MOUNT SINJAR, Iraq, Nov 12, (Agencies): Iraqi Kurdish forces backed by US-led strikes blocked a key Islamic State group supply line with Syria Thursday as they fought to retake the town of Sinjar from the jihadists. A permanent cut in the supply line would hamper IS’s ability to move fighters and supplies between northern Iraq and Syria, two countries where the jihadists hold significant territory and have declared a “caliphate”. And retaking Sinjar — where IS carried out a brutal campaign of killings, enslavement and rape against the Yazidi minority, members of which are now taking part in the battle for the town — would also be an important symbolic victory.
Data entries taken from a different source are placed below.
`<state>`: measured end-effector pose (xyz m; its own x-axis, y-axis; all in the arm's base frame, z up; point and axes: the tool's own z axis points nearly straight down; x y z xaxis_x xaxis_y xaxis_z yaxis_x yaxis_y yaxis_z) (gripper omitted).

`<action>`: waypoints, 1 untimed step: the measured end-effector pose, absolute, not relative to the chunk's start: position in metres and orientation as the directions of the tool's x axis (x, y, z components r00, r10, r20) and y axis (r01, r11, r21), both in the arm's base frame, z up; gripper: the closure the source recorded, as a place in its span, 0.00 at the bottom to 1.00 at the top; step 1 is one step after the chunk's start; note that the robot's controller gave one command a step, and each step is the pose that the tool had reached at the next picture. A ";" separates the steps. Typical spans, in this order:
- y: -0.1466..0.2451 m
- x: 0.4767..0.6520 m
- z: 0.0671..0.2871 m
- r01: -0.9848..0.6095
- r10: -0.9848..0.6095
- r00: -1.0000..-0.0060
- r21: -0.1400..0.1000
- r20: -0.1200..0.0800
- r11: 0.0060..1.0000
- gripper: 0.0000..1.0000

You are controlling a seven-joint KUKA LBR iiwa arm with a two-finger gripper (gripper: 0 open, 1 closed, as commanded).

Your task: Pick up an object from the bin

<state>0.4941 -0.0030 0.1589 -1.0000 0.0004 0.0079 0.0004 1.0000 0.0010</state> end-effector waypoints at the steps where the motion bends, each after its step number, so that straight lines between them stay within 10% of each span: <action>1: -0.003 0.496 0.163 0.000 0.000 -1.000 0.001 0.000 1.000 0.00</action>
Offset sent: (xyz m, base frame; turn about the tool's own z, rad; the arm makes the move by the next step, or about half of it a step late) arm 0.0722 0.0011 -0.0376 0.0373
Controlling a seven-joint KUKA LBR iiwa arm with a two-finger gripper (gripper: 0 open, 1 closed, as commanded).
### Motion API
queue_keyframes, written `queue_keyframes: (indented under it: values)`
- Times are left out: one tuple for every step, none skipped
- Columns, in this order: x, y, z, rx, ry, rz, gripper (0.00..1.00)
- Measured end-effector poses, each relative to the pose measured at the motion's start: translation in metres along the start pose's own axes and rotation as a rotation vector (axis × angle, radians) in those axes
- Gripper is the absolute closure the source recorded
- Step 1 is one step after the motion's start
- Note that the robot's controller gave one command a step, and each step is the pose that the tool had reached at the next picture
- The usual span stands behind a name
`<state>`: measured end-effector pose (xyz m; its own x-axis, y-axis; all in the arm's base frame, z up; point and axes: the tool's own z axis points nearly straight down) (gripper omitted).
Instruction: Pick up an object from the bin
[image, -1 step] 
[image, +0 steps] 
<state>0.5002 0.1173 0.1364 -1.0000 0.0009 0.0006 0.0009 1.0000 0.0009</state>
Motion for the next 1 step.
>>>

Kurdish “Peshmerga units successfully established blocking positions along Highway 47 and began clearing Sinjar,” the US-led coalition against IS said in a statement, referring to the main route linking the jihadists’ Iraqi hub of Mosul to Raqqa in Syria. And the autonomous Kurdish region’s security council (KRSC) also said the highway had been cut, and that multiple villages near Sinjar were retaken. “The attack began at 7:00 am (0400 GMT), and the Peshmerga forces advanced on several axes to liberate the centre of the Sinjar district,” Major General Ezzeddine Saadun told AFP. Huge columns of smoke rose over Sinjar as coalition strikes and Kurdish shelling targeted IS positions in the town.
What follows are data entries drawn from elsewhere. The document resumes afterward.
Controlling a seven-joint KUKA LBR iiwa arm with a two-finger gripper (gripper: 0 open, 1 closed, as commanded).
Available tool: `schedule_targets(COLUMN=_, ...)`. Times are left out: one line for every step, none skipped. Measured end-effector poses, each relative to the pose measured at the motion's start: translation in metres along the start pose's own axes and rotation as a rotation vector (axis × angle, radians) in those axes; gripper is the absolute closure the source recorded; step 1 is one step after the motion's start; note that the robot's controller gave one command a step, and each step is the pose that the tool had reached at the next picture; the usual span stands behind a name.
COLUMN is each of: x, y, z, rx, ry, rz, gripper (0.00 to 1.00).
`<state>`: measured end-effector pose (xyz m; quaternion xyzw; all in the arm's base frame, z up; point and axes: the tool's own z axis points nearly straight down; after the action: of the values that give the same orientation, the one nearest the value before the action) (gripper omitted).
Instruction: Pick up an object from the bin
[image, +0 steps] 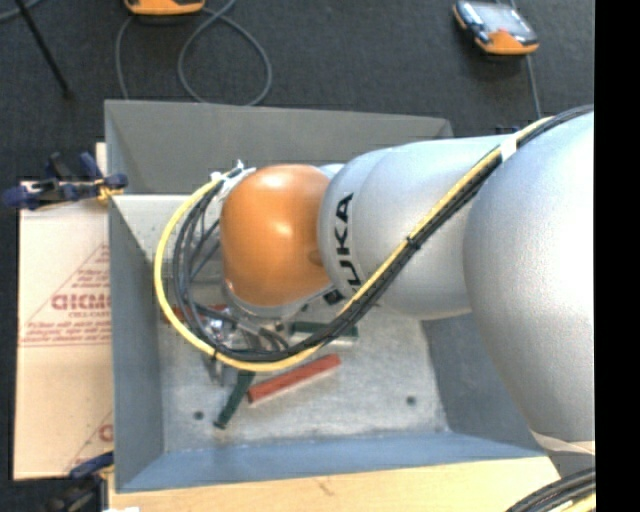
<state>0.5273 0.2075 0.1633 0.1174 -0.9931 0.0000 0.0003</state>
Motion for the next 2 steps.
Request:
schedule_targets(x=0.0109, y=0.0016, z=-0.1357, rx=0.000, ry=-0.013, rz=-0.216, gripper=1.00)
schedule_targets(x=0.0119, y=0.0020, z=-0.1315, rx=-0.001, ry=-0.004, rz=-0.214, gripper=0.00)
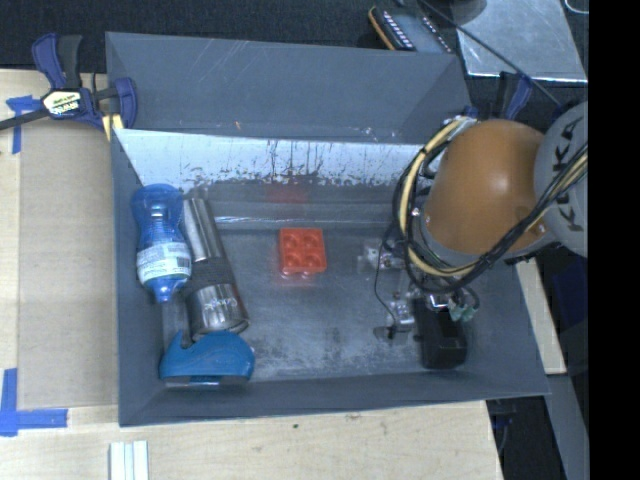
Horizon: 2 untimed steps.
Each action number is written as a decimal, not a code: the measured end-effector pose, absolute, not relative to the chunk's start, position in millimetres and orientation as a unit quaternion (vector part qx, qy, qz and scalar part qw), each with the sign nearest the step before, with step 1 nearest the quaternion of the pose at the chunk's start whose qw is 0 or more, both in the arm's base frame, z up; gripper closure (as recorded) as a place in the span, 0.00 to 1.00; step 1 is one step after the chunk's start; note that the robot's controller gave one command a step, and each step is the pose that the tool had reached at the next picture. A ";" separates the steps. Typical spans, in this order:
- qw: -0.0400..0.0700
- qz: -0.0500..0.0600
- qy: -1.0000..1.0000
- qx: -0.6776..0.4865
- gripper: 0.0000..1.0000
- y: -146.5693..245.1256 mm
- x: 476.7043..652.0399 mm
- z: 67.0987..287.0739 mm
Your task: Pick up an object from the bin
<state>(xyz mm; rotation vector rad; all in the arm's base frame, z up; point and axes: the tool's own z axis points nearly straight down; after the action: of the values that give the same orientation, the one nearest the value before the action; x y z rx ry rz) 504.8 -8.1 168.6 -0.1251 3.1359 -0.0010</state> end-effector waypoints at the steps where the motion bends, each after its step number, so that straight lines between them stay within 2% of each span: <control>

Up to 7,500 Kurdish fighters are to take part in the operation, which aims to retake Sinjar “and establish a significant buffer zone to protect the (town) and its inhabitants from incoming artillery,” the KRSC said. “Coalition warplanes will provide close air support to Peshmerga forces throughout the operation,” it said.
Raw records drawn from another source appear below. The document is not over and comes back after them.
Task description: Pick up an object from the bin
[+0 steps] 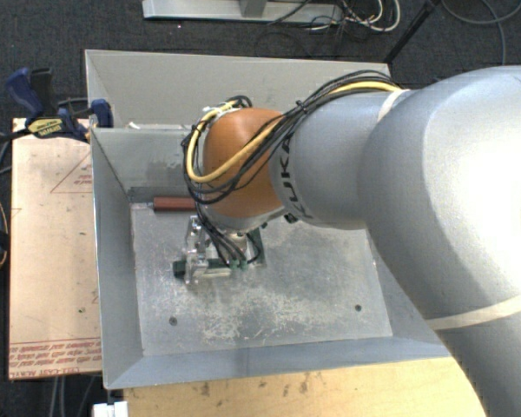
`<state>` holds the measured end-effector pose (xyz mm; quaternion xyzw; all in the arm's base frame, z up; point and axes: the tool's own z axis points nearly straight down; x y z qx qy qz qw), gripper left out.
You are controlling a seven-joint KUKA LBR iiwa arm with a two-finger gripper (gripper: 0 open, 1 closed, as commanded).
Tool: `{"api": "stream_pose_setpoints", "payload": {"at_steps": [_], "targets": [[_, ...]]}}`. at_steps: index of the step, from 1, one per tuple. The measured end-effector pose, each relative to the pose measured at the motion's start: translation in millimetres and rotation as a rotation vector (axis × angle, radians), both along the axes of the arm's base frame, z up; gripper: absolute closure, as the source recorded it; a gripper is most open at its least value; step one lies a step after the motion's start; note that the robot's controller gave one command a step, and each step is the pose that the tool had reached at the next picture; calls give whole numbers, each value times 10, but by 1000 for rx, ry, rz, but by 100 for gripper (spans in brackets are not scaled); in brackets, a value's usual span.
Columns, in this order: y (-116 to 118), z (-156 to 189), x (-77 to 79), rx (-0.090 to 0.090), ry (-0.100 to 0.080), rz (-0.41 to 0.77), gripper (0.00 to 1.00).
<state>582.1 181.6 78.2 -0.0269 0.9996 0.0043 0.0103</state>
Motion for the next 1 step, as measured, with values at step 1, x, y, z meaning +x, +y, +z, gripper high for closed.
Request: {"api": "stream_pose_setpoints", "payload": {"at_steps": [1], "targets": [[-52,1529,114,-8,13,72,100]]}}
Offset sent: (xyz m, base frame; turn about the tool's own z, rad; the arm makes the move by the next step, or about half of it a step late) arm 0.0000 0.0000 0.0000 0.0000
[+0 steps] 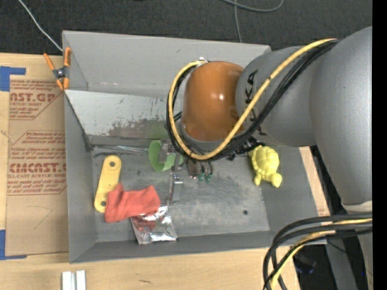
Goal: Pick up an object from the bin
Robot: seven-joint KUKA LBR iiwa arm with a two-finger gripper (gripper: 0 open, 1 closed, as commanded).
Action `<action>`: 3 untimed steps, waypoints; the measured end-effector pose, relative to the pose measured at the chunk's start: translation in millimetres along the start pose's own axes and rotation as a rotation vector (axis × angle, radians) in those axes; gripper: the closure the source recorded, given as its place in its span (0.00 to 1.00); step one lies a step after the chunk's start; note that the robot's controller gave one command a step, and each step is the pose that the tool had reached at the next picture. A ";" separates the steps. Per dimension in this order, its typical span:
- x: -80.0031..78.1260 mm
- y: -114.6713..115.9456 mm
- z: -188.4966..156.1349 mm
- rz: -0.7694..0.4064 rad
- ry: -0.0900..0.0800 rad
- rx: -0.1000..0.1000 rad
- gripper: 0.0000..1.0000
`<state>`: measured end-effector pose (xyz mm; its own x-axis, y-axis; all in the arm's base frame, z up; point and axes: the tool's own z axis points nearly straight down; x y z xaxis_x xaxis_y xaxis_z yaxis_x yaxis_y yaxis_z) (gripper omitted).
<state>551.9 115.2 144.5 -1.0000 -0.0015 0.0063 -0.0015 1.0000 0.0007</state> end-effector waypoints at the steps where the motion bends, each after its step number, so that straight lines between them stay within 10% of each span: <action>1: -1.7 -0.7 -4.7 0.001 -0.007 -0.001 0.00; 2: 25.6 43.1 70.5 -0.128 -0.002 -0.001 0.00; 3: 59.9 42.3 73.1 -0.079 -0.017 -0.003 0.00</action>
Offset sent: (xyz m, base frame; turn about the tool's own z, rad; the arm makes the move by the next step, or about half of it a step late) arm -0.0280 0.0451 -0.0742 -0.1355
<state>491.5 157.5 71.9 -0.9967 -0.0799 -0.0112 -0.0799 0.9968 0.0039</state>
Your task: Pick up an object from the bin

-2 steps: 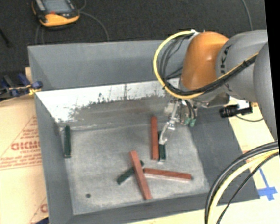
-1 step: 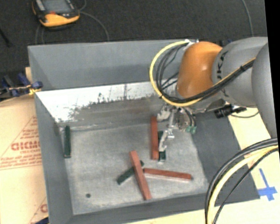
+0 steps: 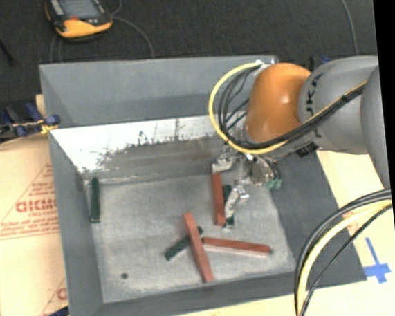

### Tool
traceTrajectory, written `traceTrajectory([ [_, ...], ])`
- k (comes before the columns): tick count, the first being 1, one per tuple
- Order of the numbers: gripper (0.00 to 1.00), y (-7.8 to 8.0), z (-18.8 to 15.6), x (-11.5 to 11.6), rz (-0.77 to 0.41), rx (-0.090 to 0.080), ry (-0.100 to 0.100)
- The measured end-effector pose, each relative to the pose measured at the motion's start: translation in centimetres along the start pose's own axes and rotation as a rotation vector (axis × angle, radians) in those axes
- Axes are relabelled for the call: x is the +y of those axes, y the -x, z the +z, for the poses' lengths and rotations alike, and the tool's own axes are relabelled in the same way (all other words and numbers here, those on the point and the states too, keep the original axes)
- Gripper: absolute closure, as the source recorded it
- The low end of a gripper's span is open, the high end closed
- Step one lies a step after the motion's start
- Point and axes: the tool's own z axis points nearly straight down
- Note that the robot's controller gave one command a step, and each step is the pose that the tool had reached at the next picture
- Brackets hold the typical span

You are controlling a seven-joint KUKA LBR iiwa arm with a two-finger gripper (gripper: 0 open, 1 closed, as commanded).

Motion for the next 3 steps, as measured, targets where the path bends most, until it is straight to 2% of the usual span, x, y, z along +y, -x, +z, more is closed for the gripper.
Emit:
traceTrajectory([
  [1, 0.0, -0.03, 0.01, 0.02, 0.007, -0.001, -0.001],
  [2, 0.0, 0.46, 0.12, 0.21, -0.121, -0.001, 0.005],
  [3, 0.0, 0.51, 0.11, 0.05, -0.361, -0.006, -0.003],
])
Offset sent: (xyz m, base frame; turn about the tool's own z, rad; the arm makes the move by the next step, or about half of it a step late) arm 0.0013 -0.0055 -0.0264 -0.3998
The coalition carried out 24 strikes against IS in the Sinjar area on Wednesday and eight more across the border in Syria’s Al-Hol area. The forces fighting for Sinjar face an estimated 300 to 400 jihadists in the town, Captain Chance McCraw, a US military intelligence officer, told journalists in Baghdad. But it is not just the jihadist fighters they will have to contend with: IS has had more than a year to build up networks of bombs, berms and other obstacles in Sinjar. “This is part of the isolation of Mosul,” Iraq’s second city, Colonel Steve Warren, spokesman for the international operation against IS, said of the battle for Sinjar. “Sinjar sits astride Highway 47, which is a key and critical resupply route” for IS, Warren said in Baghdad. “By seizing Sinjar, we’ll be able to cut that line of communication, which we believe will constrict (IS’s) ability to resupply themselves, and is a critical first step in the eventual liberation of Mosul.”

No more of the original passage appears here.